Economic Organization and Bands

Political Systems

  • Un-centralized (egalitarian)

    • aspects of society are equally distributed across society

    • bands and tribes

  • Centralized (non-egalitarian)

    • aspects in society that are centralized in the hands of the elite

    • chiefdoms and states

Economic Systems

  • all the world’s population can be divided into food collectors (wild foods) and food producers (domesticated foods)

Political and Economic Systems

  • there is a close relationship between what economic activities are conducted in societies and their political systems

as societies become larger, their political and economic systems change

Cultural evolution

  • a movement which has taken us from Hunting and Gathering to Industrial Societies.
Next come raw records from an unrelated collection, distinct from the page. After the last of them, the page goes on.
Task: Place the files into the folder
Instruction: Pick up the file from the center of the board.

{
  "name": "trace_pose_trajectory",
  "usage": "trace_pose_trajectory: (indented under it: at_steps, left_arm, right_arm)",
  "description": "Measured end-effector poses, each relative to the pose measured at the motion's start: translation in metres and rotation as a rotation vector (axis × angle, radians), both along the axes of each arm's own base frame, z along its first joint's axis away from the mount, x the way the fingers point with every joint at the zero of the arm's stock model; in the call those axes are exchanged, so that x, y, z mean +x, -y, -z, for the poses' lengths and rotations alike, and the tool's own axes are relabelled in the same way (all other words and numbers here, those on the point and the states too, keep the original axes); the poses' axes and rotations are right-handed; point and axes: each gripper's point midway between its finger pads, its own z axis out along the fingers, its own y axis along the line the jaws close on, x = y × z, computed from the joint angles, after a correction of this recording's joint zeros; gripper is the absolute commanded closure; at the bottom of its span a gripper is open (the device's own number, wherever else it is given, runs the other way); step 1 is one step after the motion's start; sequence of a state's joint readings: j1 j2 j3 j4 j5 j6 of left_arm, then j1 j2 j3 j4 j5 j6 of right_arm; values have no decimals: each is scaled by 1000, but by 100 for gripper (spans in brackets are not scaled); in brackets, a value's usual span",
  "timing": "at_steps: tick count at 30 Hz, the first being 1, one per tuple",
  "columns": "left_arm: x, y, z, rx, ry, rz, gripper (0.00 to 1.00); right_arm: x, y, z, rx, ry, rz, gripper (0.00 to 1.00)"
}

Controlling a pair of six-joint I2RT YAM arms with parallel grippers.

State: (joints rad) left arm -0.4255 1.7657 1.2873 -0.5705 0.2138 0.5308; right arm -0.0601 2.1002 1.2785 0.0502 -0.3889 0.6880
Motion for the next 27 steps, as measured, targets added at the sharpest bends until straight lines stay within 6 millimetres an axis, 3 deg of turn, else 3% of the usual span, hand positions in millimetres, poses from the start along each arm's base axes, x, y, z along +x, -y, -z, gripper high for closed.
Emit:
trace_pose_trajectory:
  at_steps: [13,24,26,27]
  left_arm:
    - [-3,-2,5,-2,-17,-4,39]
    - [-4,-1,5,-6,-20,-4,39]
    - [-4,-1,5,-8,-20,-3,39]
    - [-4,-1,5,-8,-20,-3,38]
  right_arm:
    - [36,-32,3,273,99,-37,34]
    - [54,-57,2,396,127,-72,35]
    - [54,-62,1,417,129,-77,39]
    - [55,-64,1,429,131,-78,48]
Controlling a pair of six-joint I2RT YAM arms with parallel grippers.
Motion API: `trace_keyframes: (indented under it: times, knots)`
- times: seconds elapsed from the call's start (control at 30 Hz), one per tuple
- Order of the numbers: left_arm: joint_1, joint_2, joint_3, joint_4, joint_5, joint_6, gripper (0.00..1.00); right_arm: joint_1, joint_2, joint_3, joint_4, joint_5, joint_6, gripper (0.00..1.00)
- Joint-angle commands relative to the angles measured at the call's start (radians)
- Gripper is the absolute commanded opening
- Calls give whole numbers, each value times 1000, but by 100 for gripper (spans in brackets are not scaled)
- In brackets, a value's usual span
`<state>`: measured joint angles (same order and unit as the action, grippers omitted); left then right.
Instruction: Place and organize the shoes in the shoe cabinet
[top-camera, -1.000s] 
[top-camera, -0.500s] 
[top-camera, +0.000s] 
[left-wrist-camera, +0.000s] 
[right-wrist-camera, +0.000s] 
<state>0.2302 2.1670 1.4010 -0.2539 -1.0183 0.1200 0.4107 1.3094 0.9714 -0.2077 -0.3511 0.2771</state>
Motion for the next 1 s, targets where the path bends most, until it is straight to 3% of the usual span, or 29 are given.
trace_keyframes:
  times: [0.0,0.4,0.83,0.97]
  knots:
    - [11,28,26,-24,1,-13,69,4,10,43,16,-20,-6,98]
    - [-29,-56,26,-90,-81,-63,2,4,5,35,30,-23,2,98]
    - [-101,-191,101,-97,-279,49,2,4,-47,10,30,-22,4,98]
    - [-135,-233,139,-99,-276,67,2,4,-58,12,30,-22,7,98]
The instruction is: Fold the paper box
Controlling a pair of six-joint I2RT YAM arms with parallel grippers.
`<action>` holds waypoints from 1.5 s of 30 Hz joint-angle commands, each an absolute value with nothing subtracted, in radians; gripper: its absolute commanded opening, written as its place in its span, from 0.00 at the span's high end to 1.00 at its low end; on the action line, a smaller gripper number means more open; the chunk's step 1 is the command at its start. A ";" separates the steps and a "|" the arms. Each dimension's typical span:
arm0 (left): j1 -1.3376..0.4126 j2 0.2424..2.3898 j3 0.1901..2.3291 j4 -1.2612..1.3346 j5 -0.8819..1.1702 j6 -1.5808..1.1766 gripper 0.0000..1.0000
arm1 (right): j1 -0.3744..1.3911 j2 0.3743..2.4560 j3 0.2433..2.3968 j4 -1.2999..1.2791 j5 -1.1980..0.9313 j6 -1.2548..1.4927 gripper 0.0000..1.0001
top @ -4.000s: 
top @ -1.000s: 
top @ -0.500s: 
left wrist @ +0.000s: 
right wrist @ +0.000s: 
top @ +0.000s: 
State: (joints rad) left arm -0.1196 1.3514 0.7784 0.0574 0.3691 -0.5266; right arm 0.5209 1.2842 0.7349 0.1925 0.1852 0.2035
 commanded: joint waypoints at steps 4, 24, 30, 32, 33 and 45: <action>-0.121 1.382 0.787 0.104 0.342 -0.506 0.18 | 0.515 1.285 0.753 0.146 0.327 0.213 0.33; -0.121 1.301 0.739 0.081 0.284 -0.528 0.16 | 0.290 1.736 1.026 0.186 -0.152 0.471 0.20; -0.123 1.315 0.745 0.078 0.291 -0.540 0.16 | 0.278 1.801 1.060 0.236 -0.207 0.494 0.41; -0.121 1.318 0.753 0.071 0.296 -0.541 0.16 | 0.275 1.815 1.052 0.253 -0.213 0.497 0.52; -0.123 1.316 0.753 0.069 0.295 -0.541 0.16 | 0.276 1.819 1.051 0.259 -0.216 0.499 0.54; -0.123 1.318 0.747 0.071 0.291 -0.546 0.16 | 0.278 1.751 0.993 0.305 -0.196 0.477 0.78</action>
It is marked by

    • Increasing levels of specialization

    • increasing levels of surplus production

    • increasing levels of resource ownership

    • larger market systems

    • larger populations

    • decreasing levels of self-sufficiency

  • Societies get more complex through time

  • archaeology is the study of ancient cultures and how they change

  • 10,000 years ago, everyone was living in a band society and was being supported by hunting and gathering

  • most of the world’s population today are living in states and are supported by large-scale agriculture

  • the shift from bands to tribes to cheifdoms and states has occurred independently in different regions of the world at different times

  • most of human history has been a movement away from social equality towards social inequality

  • much of human history is the slow development of societies in which people are not equal

Bands

  • very small (less than 250 people)

  • breaks up into groups of 10-30

  • low population density

  • the oldest, simplest, and most long-lasting form of social and economic organization

  • successful under certain conditions

  • hunting and gatherers (foraging)

    • started 100,000 years ago and continued in some remote areas

    • food-getting strategies that focus on wild plants and animals through gathering, hunting, or fishing

  • nomadic (moves from place to place)

  • Egalitarian Society

    • everyone of the same age and sex carries out the same economic tasks

    • everyone has access to the same resources

    • everyone is thought of on equal terms

    • no political or social ranking among the members except those divisions based on age and gender

    • no sharp social distinctions

    • little economic specialization

    • leadership is temporary

    • big decisions are made by the entire group

    • no one has power over anyone else

    • little private ownership

    • bands will divide over serious disagreements

    • great way to live when population levels are low and areas to expand into

    • most democratic

  • uses reciprocity instead of market systems

    • the primary mechanism of exchange and distribution of goods within bands and tribes

  • some misconceptions about hunters and gatherers are that they have no leisure time, they are starving and malnourished, and they don’t have a stable food supply

  • been pushed out most areas of the world by agriculturalists, most only exist in marginal areas where there is no good agricultural land (deserts, artic, dense tropical forests, coastlines)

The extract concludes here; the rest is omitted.